* **Required work**: Among the lines of the records, find all that carry the word "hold" and copy them.

* **Source data**:

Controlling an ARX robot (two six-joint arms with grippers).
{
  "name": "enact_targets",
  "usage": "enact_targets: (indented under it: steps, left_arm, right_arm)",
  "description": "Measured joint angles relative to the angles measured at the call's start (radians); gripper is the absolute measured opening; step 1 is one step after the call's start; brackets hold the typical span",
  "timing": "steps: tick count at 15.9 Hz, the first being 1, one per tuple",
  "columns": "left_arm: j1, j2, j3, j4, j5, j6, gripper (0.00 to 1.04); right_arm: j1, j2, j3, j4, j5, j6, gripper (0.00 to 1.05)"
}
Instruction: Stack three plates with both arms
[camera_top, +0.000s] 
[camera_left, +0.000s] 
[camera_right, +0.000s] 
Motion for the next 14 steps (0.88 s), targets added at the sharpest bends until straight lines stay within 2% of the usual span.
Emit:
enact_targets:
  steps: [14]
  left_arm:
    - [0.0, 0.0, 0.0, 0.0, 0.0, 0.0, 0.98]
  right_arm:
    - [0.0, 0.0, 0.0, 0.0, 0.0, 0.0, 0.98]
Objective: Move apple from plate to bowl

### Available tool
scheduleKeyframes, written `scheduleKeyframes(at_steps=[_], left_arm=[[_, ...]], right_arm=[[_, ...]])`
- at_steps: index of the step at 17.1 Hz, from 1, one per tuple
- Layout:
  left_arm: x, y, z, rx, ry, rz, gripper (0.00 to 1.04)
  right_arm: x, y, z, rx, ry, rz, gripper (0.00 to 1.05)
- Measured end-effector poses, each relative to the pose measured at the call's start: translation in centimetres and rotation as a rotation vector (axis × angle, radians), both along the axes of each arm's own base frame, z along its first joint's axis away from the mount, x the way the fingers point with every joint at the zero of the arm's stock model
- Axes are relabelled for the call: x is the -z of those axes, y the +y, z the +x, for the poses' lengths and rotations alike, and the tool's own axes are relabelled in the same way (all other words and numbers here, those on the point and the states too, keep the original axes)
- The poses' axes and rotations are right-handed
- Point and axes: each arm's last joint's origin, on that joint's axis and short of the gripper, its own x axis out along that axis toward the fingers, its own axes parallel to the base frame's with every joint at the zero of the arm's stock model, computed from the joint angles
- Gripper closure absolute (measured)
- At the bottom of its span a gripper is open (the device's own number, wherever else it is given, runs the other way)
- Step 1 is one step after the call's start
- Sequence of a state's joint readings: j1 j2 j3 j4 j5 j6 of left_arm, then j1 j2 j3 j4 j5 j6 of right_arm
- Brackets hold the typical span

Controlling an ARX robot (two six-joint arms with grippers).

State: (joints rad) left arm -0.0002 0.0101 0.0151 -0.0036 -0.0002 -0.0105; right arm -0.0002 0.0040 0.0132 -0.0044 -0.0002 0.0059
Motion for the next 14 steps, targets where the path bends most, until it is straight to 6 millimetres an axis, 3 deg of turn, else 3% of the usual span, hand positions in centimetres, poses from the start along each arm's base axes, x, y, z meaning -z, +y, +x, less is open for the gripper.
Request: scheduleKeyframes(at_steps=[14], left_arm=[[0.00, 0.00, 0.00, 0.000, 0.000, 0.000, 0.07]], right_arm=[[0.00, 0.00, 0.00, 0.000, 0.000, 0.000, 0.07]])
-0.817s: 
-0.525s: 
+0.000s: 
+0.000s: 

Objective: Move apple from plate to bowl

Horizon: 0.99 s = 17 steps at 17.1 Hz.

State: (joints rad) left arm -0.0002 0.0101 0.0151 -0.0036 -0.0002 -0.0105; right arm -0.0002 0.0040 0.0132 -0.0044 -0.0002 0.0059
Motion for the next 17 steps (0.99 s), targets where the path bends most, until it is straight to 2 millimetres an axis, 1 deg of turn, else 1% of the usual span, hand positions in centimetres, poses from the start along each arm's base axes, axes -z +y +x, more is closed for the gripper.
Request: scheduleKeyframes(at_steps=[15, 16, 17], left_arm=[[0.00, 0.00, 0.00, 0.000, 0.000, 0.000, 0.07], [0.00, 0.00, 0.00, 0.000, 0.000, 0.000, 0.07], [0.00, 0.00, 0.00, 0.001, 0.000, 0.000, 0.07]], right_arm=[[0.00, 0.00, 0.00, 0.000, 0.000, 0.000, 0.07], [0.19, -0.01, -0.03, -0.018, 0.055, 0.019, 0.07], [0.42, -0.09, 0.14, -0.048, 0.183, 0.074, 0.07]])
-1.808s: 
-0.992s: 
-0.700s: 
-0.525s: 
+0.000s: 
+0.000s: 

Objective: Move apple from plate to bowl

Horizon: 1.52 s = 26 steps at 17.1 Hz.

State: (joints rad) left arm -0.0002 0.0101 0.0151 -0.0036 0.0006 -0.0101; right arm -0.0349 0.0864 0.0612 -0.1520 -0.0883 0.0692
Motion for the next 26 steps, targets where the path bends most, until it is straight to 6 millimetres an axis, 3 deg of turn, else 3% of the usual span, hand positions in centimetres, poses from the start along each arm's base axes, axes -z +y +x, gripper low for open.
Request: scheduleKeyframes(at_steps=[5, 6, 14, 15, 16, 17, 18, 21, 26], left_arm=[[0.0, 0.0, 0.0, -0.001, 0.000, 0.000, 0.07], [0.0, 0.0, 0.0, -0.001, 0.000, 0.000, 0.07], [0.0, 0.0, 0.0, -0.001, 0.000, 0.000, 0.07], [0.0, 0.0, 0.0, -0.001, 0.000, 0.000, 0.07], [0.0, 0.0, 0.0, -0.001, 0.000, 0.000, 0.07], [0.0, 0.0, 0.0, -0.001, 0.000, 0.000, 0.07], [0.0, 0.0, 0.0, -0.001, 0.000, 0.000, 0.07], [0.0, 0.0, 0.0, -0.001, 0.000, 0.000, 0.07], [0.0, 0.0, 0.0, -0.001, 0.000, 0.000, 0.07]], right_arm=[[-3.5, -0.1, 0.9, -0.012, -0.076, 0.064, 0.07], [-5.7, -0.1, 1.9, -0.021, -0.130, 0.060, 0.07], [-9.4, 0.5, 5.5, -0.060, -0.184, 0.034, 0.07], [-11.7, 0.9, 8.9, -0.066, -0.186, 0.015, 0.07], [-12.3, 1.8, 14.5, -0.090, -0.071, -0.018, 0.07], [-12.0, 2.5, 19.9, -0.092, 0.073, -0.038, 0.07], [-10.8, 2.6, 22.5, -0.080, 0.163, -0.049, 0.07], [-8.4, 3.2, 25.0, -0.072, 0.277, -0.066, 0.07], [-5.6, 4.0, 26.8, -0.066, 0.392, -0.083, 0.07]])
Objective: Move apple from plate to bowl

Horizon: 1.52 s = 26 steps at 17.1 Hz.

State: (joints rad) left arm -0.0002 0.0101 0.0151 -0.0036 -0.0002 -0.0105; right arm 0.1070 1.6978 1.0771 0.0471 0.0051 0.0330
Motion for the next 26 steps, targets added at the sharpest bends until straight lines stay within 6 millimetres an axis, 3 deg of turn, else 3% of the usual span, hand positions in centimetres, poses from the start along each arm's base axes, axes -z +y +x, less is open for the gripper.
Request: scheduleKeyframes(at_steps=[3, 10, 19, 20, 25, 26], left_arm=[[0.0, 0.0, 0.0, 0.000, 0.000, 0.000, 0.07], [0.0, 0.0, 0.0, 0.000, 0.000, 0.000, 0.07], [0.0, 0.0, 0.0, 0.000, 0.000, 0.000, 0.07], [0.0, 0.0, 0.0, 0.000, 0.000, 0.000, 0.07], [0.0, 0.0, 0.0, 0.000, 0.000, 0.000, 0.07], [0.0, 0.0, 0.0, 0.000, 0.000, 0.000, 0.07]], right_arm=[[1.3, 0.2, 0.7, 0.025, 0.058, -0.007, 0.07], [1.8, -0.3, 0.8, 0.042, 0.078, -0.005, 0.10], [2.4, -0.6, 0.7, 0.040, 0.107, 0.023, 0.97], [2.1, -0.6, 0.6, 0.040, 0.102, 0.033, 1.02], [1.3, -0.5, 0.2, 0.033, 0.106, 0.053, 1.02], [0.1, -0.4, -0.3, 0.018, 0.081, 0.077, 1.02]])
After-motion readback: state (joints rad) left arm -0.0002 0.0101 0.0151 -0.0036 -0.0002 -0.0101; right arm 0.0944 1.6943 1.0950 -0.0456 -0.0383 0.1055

* **Solved problem**:
  "description": "Measured joint angles relative to the angles measured at the call's start (radians); gripper is the absolute measured opening; step 1 is one step after the call's start; brackets hold the typical span",
- Brackets hold the typical span

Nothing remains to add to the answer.